Aus Anlass einer Fußball-EM in Deutschland hätte man erwartet, dass in den Niederlanden die wohlige Erinnerung an den Titelgewinn 1988 das beherrschende Thema wäre. Das Land debattiert vor dem ersten EM-Spiel gegen Polen allerdings über ein weißes Frotteestirnband, das der Stürmer Memphis Depay in den letzten Testspielen zumindest nicht benötigt hätte, um seine ohnehin kurzen und an die Kopfhaut geklebten Dreadlocks zu bändigen. Mit dieser Frisur, einem Bart und dem Stirnband hätte man ihn eher in der amerikanischen Basketballliga NBA verortet, wo ikonische Konterfeis durchaus goutiert werden. In den Niederlanden indes lautete der allgemeine Tenor: Was soll das?
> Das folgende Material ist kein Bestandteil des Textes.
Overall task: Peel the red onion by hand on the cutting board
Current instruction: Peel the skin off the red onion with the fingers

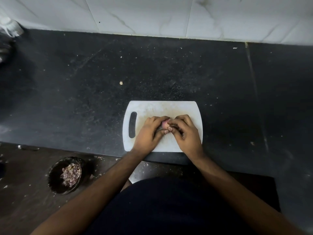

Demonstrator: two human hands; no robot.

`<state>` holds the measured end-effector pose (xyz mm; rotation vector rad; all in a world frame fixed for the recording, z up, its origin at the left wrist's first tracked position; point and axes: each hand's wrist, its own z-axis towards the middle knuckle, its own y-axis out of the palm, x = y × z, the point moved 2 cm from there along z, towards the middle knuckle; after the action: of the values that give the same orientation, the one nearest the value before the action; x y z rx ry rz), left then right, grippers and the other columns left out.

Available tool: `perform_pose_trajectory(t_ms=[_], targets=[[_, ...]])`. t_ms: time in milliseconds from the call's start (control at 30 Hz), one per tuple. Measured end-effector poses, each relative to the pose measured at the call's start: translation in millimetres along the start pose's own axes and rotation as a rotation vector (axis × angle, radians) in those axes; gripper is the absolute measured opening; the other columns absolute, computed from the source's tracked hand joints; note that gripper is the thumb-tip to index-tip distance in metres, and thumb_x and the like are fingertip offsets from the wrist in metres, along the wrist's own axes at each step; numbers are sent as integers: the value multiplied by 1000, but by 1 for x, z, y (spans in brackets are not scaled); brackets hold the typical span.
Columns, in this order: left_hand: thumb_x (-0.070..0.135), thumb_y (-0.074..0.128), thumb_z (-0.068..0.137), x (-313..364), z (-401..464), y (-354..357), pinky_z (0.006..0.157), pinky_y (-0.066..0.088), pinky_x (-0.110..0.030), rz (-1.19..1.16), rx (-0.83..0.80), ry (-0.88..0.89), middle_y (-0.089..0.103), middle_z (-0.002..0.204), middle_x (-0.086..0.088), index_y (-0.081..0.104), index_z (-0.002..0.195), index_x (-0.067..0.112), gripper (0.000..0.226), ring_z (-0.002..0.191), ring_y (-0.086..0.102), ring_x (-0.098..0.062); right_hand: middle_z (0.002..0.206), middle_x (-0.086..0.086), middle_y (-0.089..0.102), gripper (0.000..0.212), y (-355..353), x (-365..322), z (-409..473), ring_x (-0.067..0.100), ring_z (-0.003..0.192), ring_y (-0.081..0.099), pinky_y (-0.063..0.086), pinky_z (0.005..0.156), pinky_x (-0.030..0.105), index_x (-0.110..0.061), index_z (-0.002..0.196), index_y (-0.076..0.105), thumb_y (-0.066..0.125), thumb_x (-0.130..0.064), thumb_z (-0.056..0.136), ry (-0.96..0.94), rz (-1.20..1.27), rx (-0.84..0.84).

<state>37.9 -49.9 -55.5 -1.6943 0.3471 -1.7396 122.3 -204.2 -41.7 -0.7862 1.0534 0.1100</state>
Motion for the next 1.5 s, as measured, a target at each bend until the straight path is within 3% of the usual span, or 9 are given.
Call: perform_pose_trajectory(t_ms=[100, 233, 367, 667, 833, 967, 1267, 1400, 1500], targets=[[38, 59, 101, -2, -3, 1, 97, 33, -12, 29, -21, -2, 56, 118, 2, 55, 144, 22, 46, 108, 45, -11, 107, -8, 61, 15, 1, 0, -1, 7, 98, 64, 54, 84, 22, -13, 111, 73, 70, -11, 97, 13, -14, 27], [44, 60, 98, -1, -2, -2, 94, 37, -22, 33, -7, -27, 51, 113, 1, 56, 140, 22, 47, 105, 43, -14, 100, -12, 71, 8, 3, 3, 0, 9, 96, 69, 58, 83, 32, -16, 103, 72, 72, -14, 95, 128, 34, 72], [46, 72, 89, 2, 1, -4, 87, 38, -18, 3, -7, -21, 53, 112, 2, 58, 121, 15, 47, 103, 44, -13, 96, -6, 74, 6, 1, 6, 4, 8, 92, 70, 57, 83, 27, -11, 99, 74, 74, -9, 93, 235, 116, 71], [44, 75, 87, 2, 2, -5, 85, 47, -34, -55, -51, 12, 63, 113, 2, 56, 115, 13, 46, 100, 49, -10, 99, -9, 69, 13, 3, 1, 4, 15, 90, 70, 59, 81, 38, -23, 100, 73, 76, -14, 91, 203, 141, 20], [42, 79, 86, 2, 2, -3, 83, 47, -32, -69, -56, 2, 65, 113, 3, 54, 110, 16, 43, 99, 53, -12, 95, -8, 70, 10, -2, 4, 6, 9, 90, 68, 55, 78, 25, -12, 99, 77, 75, -7, 91, 159, 72, -10], [34, 81, 87, -1, 2, -5, 82, 51, -41, -155, -21, -49, 65, 110, 6, 50, 105, 23, 38, 99, 57, -15, 96, -6, 67, 11, 2, 6, 0, 12, 89, 65, 54, 77, 29, -11, 100, 75, 72, -5, 91, 58, -101, -73], [43, 85, 79, 4, 2, -6, 94, 48, -30, -105, -31, -48, 61, 116, 11, 57, 130, 27, 61, 108, 56, -11, 83, -7, 63, 9, -3, 15, 0, 10, 68, 60, 55, 65, 32, -13, 100, 61, 55, -7, 103, 293, 62, 159], [42, 88, 75, 2, 4, -5, 90, 48, -28, -95, -38, -69, 62, 112, 8, 63, 120, 21, 55, 103, 55, -9, 108, -3, 64, 17, 0, 8, 0, 12, 94, 63, 56, 82, 34, -14, 119, 61, 57, -21, 104, 165, 28, 73], [35, 92, 71, 0, 4, -5, 86, 48, -25, -137, -30, -109, 65, 111, 7, 58, 113, 22, 55, 103, 57, -7, 108, -7, 62, 26, 9, 3, 0, 11, 101, 58, 51, 76, 32, -19, 116, 59, 62, -39, 98, 92, -196, -110]])
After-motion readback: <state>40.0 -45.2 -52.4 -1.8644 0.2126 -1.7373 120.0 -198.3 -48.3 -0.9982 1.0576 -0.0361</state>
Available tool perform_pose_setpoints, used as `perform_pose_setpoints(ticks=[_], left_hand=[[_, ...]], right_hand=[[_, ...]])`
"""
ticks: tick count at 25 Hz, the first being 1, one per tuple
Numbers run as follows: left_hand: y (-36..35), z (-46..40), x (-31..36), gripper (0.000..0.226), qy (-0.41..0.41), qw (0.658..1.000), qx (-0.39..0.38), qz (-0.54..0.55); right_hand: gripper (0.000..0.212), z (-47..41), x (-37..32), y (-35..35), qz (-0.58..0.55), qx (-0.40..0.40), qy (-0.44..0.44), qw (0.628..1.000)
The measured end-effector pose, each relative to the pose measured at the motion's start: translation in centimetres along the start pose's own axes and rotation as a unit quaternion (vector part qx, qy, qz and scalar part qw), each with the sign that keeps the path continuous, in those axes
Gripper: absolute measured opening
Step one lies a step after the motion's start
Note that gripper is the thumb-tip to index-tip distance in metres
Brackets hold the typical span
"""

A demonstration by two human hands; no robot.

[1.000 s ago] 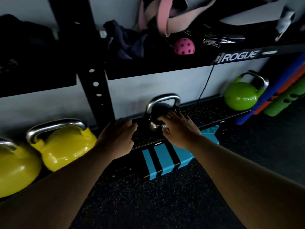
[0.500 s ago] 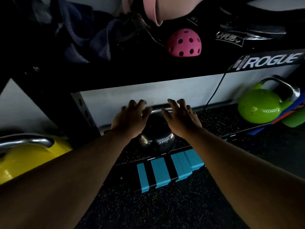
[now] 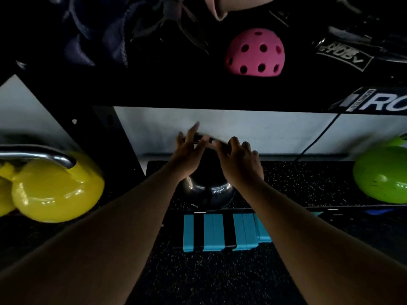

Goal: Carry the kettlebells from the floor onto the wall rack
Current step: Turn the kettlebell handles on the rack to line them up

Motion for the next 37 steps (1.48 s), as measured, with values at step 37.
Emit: perform_pose_setpoints(ticks=[37], left_hand=[[-1.5,-3.5,-0.6,0.054,0.039,0.984,-0.074,0.157]], right_hand=[[0.045,2.0,-3.1,-5.4,-0.532,0.021,-0.083,0.842]])
Point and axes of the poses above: each hand's wrist, its own z-axis away from the middle knuckle, its own y-axis out of the back of the hand, x = y × z, the point moved 7 cm from there along -z, towards the middle knuckle, and after that the axes turned 10 degrees about y, right-handed, at the moved point
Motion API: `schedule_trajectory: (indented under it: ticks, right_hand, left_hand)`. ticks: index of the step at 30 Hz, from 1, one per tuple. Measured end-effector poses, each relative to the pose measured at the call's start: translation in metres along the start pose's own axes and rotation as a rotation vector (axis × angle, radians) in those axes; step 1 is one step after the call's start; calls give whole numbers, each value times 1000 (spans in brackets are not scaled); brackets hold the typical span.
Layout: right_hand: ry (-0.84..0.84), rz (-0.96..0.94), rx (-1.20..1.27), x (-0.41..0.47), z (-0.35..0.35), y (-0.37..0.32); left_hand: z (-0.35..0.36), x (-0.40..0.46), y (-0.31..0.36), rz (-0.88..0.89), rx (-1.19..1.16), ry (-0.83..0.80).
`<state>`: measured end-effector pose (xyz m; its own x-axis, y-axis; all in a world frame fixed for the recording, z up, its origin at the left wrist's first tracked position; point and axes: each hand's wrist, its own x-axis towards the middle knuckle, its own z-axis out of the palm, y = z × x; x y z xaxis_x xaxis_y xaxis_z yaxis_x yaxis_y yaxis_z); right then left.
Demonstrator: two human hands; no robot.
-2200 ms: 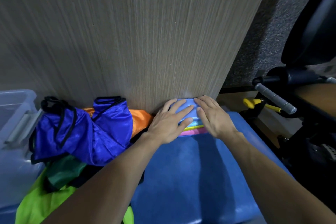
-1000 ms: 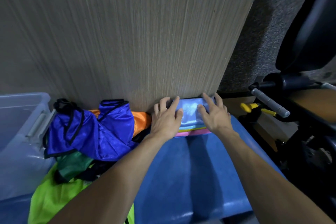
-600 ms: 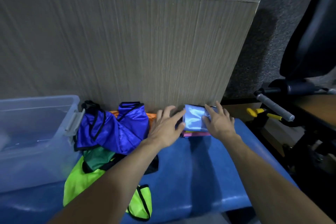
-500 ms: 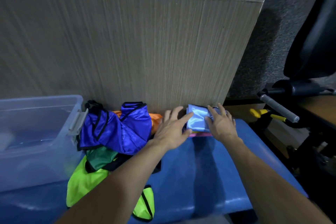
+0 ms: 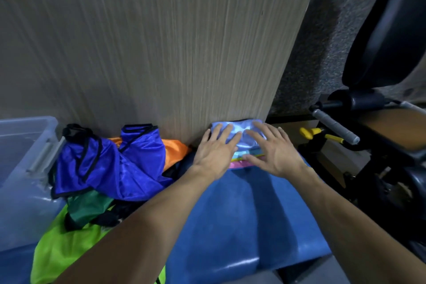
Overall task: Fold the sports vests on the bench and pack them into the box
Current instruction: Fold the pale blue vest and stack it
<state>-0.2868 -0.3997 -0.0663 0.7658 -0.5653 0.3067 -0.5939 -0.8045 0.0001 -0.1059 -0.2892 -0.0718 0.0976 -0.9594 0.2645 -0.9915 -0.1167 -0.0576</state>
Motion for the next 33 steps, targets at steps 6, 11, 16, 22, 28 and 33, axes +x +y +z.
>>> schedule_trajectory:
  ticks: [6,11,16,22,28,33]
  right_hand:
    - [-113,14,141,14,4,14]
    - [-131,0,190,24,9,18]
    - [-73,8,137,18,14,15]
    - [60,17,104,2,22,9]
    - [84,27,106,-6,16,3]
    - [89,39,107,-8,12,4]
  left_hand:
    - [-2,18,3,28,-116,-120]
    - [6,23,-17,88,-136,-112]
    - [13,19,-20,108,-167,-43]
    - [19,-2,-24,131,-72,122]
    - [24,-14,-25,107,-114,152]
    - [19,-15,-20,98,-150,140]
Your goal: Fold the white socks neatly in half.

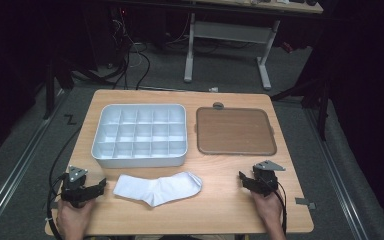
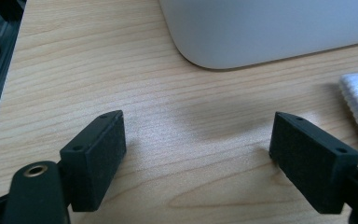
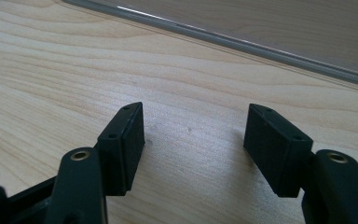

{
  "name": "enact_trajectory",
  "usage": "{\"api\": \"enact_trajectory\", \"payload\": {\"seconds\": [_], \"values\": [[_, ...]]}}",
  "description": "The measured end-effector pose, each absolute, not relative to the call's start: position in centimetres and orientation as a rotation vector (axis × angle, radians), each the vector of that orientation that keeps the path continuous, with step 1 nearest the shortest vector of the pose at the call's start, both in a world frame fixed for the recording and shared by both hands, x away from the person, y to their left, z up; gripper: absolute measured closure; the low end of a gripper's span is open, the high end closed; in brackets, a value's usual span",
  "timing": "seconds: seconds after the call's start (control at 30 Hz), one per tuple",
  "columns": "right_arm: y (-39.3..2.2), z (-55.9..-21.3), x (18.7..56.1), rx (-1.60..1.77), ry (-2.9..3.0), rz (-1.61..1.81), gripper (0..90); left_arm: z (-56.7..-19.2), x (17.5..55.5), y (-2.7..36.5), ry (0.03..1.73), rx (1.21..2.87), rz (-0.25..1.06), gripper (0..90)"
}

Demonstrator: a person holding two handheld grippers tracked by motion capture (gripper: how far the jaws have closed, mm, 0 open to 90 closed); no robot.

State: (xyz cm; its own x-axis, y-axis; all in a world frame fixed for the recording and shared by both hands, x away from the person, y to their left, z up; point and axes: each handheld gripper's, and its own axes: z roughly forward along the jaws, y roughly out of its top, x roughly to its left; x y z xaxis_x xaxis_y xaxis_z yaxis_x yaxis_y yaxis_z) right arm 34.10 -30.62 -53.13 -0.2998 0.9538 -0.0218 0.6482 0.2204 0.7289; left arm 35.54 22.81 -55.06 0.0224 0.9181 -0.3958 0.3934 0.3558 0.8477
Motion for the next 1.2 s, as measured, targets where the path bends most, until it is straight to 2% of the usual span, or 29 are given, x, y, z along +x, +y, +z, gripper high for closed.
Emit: {"api": "enact_trajectory", "payload": {"seconds": [0.27, 0.83, 0.97, 1.2], "values": [[-30.61, -53.13, 34.09, 1.476, 2.028, 0.858, 38.4, -55.10, 35.52, 22.73, 1.557, 1.239, 0.612, 15.1], [-30.58, -53.12, 33.88, 1.479, 2.024, 0.864, 41.0, -55.07, 35.58, 22.65, 1.571, 1.223, 0.623, 16.0], [-30.56, -53.11, 33.74, 1.472, 2.024, 0.860, 43.9, -55.00, 35.56, 22.71, 1.571, 1.214, 0.611, 16.0], [-30.45, -53.01, 33.43, 1.483, 2.017, 0.862, 50.2, -54.64, 35.26, 23.01, 1.564, 1.167, 0.550, 22.7]]}}
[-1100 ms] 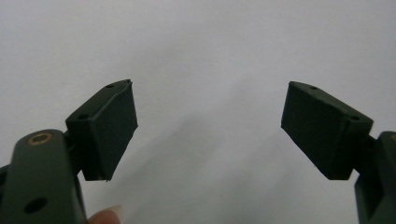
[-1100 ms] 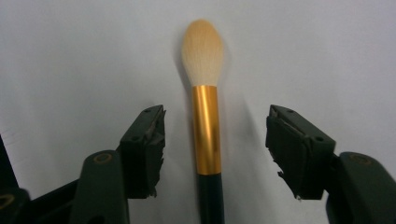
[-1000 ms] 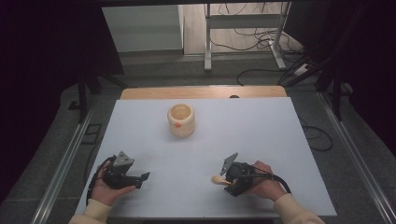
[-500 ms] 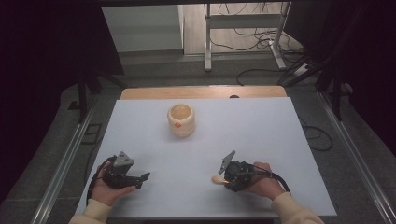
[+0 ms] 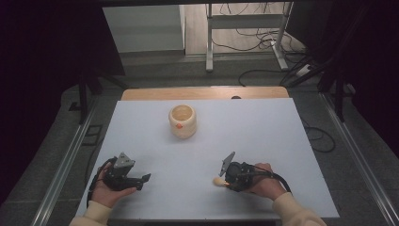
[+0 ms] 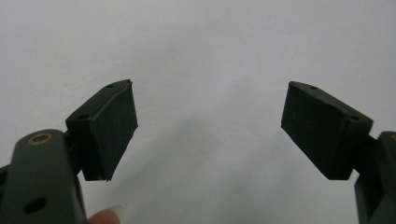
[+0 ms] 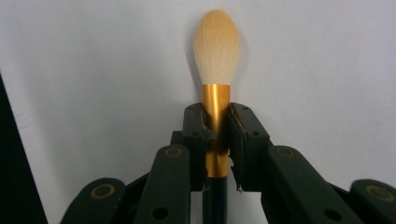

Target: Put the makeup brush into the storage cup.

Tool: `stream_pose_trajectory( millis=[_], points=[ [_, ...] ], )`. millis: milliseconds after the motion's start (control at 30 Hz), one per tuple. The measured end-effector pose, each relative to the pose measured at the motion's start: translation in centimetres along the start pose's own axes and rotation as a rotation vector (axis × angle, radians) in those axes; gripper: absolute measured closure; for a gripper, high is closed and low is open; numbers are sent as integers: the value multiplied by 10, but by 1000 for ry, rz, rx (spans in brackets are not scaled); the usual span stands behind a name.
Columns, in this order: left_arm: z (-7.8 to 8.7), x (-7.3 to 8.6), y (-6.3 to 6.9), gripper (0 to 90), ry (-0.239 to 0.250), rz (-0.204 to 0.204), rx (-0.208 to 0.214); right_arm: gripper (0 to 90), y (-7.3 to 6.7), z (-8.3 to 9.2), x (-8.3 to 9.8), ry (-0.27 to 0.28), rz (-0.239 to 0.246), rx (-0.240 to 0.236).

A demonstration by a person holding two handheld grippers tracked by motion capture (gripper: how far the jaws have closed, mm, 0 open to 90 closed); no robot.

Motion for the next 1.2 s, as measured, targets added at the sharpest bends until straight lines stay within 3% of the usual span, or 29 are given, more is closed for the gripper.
stream_pose_trajectory(
  millis=[100,133,167,200,500,667,1000,1200],
  points=[
    [0,0,0,190,0,0,-1,780,1,2,0,2,-2,10],
    [0,0,0,190,2,1,-1,781,5,5,0,19,-30,51],
    [0,0,0,190,2,1,-1,781,5,5,0,19,-30,51],
    [1,0,0,190,3,0,-2,783,8,11,-1,46,-58,82],
    [1,0,0,190,1,-3,-2,784,12,26,0,117,-87,107],
    [0,0,0,190,2,-1,-1,785,12,40,-3,176,-98,147],
    [1,0,0,190,2,-2,-2,784,13,57,-5,257,-117,157],
    [0,-1,1,190,7,2,-4,784,14,62,-6,303,-129,138]
  ],
)
Point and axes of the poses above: each handheld gripper's, and its own axes: z roughly backward along the jaws, x roughly out of its underside, y roughly to its right, the point moved 4 cm from there along -z, roughly forward along the jaws, and after that the axes turned 4 degrees about -z, right-handed, at the moved point
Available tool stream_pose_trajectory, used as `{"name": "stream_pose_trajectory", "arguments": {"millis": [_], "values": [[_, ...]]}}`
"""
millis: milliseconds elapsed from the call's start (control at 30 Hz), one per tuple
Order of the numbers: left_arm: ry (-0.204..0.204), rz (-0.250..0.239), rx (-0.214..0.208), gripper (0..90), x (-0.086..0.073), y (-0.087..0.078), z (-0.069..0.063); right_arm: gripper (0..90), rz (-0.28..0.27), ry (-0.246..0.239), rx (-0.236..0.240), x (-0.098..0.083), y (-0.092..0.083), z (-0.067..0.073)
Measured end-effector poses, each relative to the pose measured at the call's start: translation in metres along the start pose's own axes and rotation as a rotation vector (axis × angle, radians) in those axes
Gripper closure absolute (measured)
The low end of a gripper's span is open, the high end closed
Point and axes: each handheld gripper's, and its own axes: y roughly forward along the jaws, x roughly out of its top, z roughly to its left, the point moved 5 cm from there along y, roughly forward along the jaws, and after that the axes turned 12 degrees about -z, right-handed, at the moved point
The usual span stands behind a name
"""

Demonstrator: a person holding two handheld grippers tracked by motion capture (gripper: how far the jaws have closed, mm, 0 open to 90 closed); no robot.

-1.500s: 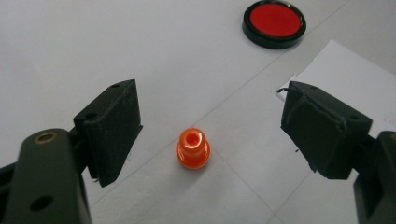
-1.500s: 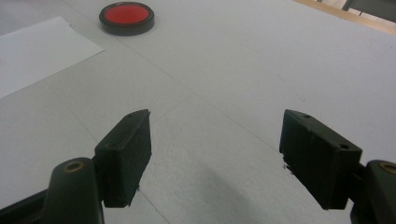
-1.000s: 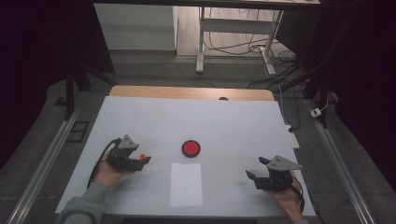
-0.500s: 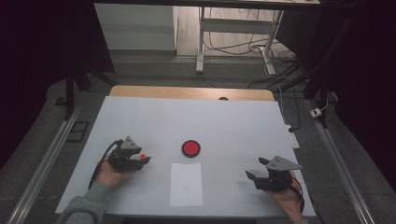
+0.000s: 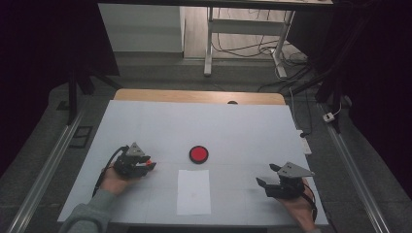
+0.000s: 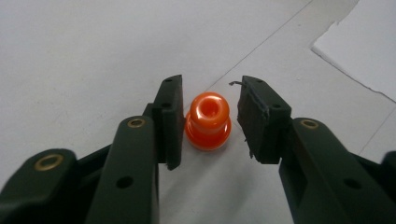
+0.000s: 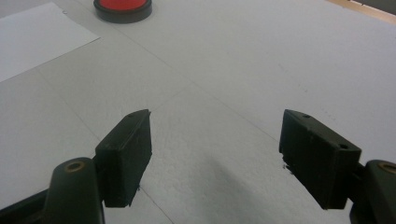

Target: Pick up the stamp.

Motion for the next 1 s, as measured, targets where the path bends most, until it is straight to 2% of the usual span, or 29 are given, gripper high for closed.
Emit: {"name": "stream_pose_trajectory", "arguments": {"millis": [233, 467, 633, 733, 767, 833, 1000], "values": [[0.004, 0.002, 0.007, 70.1, 0.0, 0.0, 0.0, 25.1, 0.004, 0.003, -0.002, -0.001, 0.0, 0.0], [0.005, 0.001, 0.001, 71.5, 0.0, -0.001, 0.001, 25.4, 0.002, 0.005, -0.009, -0.001, -0.001, -0.001], [0.0, -0.026, 0.011, 71.7, 0.002, -0.004, 0.002, 25.6, 0.002, 0.005, -0.009, -0.001, 0.0, -0.001], [0.001, -0.067, 0.017, 71.7, 0.006, -0.009, 0.002, 25.6, 0.002, 0.003, -0.009, -0.001, 0.0, -0.001], [0.001, -0.067, 0.017, 71.6, 0.006, -0.009, 0.002, 25.6, 0.002, 0.003, -0.009, -0.001, 0.0, -0.001], [-0.002, -0.099, 0.007, 71.6, 0.01, -0.013, 0.0, 25.7, 0.003, 0.002, -0.009, -0.001, 0.0, 0.0], [-0.008, -0.12, -0.009, 71.6, 0.014, -0.016, -0.003, 25.7, -0.001, 0.003, -0.008, -0.001, 0.001, 0.0]]}}
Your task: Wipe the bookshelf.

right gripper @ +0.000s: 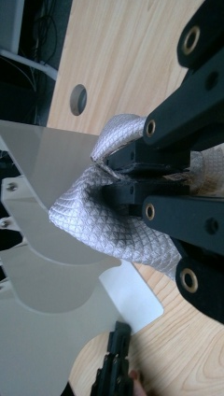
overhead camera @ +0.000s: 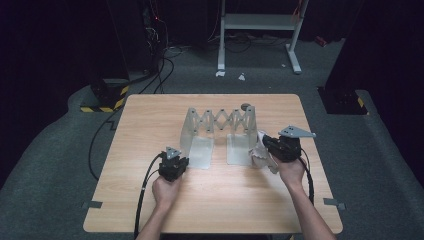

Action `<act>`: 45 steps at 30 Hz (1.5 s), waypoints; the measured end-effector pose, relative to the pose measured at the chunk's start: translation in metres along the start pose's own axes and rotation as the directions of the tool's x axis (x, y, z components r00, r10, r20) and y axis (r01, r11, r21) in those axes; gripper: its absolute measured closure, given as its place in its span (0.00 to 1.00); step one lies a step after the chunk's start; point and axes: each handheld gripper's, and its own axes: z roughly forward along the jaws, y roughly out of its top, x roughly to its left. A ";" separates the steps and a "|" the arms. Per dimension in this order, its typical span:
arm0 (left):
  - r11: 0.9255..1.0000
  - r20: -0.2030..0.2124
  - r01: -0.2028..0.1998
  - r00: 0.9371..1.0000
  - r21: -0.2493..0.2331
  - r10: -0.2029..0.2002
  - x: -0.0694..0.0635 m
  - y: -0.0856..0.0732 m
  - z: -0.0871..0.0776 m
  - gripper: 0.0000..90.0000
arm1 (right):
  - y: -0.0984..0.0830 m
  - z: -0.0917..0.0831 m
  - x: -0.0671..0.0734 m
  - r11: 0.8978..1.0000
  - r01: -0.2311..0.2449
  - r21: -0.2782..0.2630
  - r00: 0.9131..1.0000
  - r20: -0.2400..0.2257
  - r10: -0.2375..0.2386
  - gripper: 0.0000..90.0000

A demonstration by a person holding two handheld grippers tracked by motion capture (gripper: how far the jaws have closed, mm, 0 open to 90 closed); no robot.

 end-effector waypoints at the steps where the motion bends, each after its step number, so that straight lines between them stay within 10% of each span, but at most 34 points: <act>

Nun ist das Stirnband allemal ein etabliertes modisches Accessoire, dessen Akzeptanz etwa im Sport vom schwedischen Tennisspieler Björn Borg vorangetrieben wurde sowie unter Apachen von Winnetou (beide der langen Haare wegen). Der Duden, eigentlich nicht für hippe Trends zuständig, ratifiziert das „Stirnband“ jedenfalls in dreierlei Hinsicht: „als Schmuck, zum Schutz vor Kälte oder beim Sport“.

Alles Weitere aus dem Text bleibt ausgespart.